There’s a pattern that a number of places are using in which the cl::opts are wrapped like this, but it is far from being applied consistently:
namespace {
struct LocalOptions {
cl::opt<T> MyOption(...);
...
};
LocalOptions &getOptions() {
static LocalOptions O;
return O;
}
}
// The trick here is that users must remember to call this function:
void registerFooOptions() {
(void)getOptions();
}
There’s also a question of how much this pattern really saves. The most common ways of using LLVM will genuinely want to initialize most of those options, so just making the initialization optional wouldn’t actually help.
The actual initialization work just moves from the .init_array to the local function, so it wouldn’t save any user-mode time; but hopefully the local function would be calling code that is already paged in, so it saves sys/wall time.
(I am the author and maintainer of UPX for ELF files, the author that satmandu quoted, and the author of the 1992 paper.)
Finding the culprits of so many static initialization functions:
Most projects use GnuMake, cmake, or another build system with a convention which keeps track of #include dependencies, so that only minimal re-compilation is necessary when less than every *.h file changes. Collect the dependencies (the build system that I use puts them into files such as ./CMakeFiles/upx.dir/src/p_lx_elf.cpp.o.d), split all lines at whlespace and punctuation (so that there is only one filename per line), then make a histogram using sort | uniq -c | sort -rn. The heavily-used transitive #include files wll be at the top of the list.

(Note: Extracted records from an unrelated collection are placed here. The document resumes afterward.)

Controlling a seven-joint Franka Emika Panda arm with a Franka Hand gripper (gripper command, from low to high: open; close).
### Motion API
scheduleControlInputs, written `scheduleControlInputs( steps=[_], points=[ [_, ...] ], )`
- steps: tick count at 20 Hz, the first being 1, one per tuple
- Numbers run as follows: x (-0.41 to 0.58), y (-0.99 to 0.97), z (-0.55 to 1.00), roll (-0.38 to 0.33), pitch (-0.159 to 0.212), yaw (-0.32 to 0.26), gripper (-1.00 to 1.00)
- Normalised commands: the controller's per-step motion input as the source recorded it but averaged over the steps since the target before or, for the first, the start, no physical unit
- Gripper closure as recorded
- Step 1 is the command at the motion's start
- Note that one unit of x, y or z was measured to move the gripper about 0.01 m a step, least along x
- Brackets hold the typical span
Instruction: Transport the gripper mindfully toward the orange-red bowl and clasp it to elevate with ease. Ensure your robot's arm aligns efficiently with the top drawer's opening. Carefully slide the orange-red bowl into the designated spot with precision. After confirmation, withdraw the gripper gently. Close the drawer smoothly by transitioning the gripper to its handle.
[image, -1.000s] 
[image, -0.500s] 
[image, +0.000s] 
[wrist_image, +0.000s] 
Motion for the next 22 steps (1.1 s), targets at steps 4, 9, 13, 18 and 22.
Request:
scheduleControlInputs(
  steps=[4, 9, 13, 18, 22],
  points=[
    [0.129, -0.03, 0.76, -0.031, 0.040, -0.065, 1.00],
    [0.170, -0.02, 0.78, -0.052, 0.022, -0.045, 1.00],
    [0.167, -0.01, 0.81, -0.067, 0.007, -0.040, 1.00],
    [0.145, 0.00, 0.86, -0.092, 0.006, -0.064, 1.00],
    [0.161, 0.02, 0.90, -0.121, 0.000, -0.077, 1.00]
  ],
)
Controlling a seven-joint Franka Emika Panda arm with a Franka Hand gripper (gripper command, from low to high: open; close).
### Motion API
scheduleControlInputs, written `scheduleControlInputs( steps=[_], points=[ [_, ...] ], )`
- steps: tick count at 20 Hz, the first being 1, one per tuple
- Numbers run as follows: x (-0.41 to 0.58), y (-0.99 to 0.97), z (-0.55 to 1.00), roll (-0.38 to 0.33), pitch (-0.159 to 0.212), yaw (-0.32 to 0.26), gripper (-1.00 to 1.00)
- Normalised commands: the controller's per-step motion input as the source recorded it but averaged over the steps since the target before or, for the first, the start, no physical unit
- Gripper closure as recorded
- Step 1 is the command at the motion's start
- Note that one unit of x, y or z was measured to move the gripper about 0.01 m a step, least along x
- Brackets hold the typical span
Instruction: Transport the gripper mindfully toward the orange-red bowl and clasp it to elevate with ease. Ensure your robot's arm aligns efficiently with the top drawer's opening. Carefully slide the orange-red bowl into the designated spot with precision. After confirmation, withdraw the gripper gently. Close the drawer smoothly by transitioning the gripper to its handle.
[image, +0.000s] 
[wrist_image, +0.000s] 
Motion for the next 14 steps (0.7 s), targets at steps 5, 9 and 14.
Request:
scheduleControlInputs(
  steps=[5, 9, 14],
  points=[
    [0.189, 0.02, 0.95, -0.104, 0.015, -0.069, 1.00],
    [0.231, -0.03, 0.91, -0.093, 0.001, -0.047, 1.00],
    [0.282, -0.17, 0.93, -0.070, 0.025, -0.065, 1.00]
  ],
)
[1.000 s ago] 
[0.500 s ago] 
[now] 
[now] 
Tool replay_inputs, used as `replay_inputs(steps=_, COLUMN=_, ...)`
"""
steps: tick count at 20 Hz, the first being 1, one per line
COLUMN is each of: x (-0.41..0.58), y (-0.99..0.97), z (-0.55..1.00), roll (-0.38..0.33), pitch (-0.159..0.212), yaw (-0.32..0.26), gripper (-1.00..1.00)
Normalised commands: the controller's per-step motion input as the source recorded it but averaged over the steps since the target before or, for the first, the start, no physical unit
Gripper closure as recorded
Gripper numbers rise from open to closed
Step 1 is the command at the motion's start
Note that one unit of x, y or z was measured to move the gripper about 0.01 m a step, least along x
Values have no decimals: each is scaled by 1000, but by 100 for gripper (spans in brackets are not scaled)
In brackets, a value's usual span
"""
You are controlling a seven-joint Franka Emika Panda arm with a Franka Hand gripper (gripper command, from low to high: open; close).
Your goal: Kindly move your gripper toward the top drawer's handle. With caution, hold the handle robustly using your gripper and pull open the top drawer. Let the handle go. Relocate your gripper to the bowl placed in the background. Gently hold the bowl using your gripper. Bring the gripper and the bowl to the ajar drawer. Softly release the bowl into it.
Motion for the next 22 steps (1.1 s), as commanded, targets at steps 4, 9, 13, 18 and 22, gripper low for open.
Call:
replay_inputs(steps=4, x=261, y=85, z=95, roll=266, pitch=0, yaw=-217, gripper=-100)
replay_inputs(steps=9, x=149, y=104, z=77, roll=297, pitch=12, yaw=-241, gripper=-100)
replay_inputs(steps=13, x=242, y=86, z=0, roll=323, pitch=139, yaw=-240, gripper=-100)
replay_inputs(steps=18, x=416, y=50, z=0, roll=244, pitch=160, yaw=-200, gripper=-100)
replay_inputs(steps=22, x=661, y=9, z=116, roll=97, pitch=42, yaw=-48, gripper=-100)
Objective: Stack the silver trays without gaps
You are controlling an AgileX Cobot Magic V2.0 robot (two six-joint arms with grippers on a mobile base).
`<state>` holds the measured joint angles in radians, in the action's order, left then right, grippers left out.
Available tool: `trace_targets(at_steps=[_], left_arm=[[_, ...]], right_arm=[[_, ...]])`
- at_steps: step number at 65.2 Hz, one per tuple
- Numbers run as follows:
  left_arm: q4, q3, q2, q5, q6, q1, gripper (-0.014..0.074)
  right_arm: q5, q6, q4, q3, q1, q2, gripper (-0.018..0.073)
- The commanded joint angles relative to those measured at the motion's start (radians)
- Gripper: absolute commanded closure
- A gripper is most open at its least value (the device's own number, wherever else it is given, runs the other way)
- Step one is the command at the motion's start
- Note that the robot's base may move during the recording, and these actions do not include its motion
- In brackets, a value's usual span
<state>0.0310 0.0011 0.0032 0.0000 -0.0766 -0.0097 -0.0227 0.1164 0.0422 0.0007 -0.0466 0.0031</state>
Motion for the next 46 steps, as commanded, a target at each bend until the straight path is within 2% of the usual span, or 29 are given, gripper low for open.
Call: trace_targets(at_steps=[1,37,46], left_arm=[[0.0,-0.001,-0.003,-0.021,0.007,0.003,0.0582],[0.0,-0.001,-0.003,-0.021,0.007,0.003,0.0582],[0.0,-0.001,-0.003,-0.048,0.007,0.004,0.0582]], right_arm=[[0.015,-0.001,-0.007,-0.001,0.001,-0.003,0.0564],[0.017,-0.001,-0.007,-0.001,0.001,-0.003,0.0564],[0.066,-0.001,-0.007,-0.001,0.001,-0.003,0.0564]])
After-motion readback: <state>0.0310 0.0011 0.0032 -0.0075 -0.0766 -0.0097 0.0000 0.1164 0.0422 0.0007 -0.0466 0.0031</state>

I use two instances of gdb. One gdb targets a program which maps the entire libLLVM-16.so into address space, then I apply the DT_xxxxx entries to look at the INIT_ARRAY table from its Offset in the file according to readelf. The first 32 entries are shown earlier in the post that satmandu copied. Then the second gdb is run on libLLVM-16.so. Use the mouse to copy an address from the INIT_ARRAY table, and ask gdb what code is there:
In 1992, a Sun SPARC workstation with a spinning hard drive could service 50 page faults/second. Today’s SSD are something like 10 times faster than a spinning harddrive: 500 page faults/second. That’s how I estimated 1 to 3 seconds of wall-clock time during initialization. A human user has no trouble noticing such a delay.
This name indicates that it is an initialization function generated for a static variable in a .cpp file, not in a .h file. I’m really not sure why you’re harping on header files so much; static/global variables (with constructors) in general will need the .init_array mechanism, even if zero of them are defined in headers.
(Using two gdb instances seems a bit tedious; I’d expect most systems would have a symbolic dumper/disassembler that could produce the information more simply and directly.)
I suspect a fair number of these .init_array entries are for global const data that ends up being initialized at runtime. We could probably take more advantage of constexpr than we do today, which would help. Seems like a tedious but not unreasonable student/intern project to work through the list and get some startup time improvements.
If your process startup time actually takes multiple seconds, sure humans will notice. I just tried time clang --version on a system I haven’t touched in days, and it reported about 0.43 seconds. Rerunning it reported 0.03 seconds. The 0.4s overhead is not great, but it’s not 3 seconds either. (FTR, running clang off a hard drive not SSD.)
Actually, no it doesn’t, unless your system chooses not to load anything into memory until it’s faulted in, which seems like a particularly inefficient way to start up a process. We knew better in the '80s.
Thanks for reporting this, and it’s clear there’s room for improvement, but the dire thought-experiment predictions don’t seem to be panning out.